Deceased employee W2 amendment created negative payroll liability – Help?

Navigating Payroll Challenges After an Employee’s Passing

The loss of an employee is always a difficult situation for any company, both personally and operationally. Unfortunately, challenges can arise long after the employee’s passing, as one company recently discovered. Here, we delve into a complex scenario involving payroll liabilities and tax implications that can occur when an employee passes away close to year-end.

The Situation

An unexpected event unfolded at a company when one of its owners passed away in late December 2023. Due to the timing of his death, payday for that final work period fell in January 2024. He was processed for this pay period, receiving a paycheck that included deductions for a 401k loan and regular withholdings. At the end of January 2024, a W-2 form was issued for the deceased employee, which raised questions about compliance since tax regulations generally prohibit issuing W-2 forms for individuals who have passed away.

Addressing the Issue

With the estate preparing to file the deceased’s 2023 taxes, it became necessary to amend the W-2 to align with regulatory standards, opting instead to issue a 1099. This amendment stirred complications, resulting in a journal entry from the payroll service provider that inadvertently created a negative liability in both the loan and withholding liability accounts.

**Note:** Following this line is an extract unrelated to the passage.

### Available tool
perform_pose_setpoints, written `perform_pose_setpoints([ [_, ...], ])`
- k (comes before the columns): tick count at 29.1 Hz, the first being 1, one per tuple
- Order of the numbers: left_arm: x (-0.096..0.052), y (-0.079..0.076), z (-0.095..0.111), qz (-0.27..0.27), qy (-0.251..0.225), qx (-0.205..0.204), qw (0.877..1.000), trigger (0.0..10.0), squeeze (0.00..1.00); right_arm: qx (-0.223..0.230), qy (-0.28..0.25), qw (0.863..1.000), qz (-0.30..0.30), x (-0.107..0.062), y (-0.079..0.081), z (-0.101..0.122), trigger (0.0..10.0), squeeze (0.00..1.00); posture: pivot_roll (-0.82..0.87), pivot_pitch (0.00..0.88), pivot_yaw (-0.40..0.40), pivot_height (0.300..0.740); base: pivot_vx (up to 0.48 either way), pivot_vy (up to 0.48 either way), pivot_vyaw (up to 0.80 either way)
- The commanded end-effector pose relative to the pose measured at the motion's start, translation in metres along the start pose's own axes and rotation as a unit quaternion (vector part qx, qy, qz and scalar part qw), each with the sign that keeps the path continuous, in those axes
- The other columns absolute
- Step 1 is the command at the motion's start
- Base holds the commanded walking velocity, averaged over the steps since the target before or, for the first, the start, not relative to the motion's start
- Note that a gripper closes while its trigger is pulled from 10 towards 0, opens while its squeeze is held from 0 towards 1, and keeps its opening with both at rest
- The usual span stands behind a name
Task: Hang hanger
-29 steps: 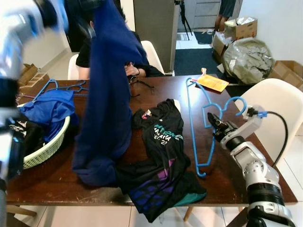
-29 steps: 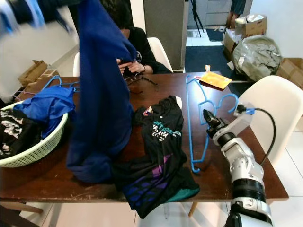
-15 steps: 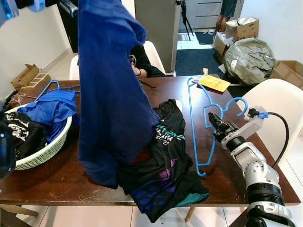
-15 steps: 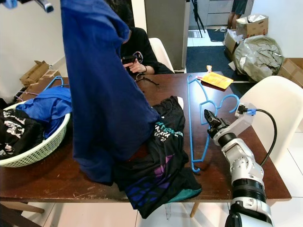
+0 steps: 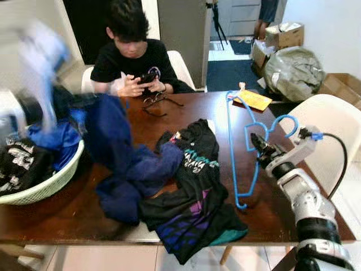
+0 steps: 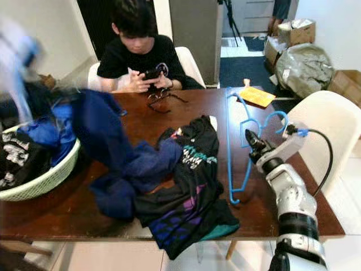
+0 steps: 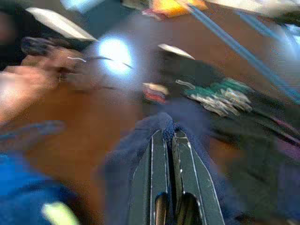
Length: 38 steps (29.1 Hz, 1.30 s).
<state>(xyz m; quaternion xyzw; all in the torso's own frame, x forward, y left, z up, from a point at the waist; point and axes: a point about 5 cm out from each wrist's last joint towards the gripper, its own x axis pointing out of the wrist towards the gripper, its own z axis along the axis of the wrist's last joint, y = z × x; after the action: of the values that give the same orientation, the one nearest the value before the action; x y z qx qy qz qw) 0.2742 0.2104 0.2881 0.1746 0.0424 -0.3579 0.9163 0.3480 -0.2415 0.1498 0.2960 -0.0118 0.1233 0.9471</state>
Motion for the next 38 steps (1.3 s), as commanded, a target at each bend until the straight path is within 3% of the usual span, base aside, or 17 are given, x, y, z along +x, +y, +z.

The complexity deepened due to the time elapsed since the employee’s death, with the estate having transferred funds from the 401k accounts to another account. Consequently, the associated loan payment and withholdings were also shifted, leaving the payroll department in a quandary about how to rectify the Accounting records.

Seeking Solutions

The question that arose was how to address these negative liabilities effectively. One potential solution involves creating a journal entry (JE) to transfer these amounts from the payroll liabilities into payroll expenses. However, this leads to further considerations regarding the impact on the balance sheet and overall financial statements.

Impact on Financial Records

Making such an adjustment could simplify the Accounting by eliminating the negative liability. Still, it is essential to weigh the consequences of this transition. Adjusting these entries may raise red flags during audits or financial reviews, as they could alter the perceived liability status of the company.

To ensure clarity and compliance, it may be prudent to consult with a CPA or a financial advisor familiar with payroll regulations and estate matters. Their expertise can provide guidance on the best course of action to resolve the issue while maintaining accurate financial records.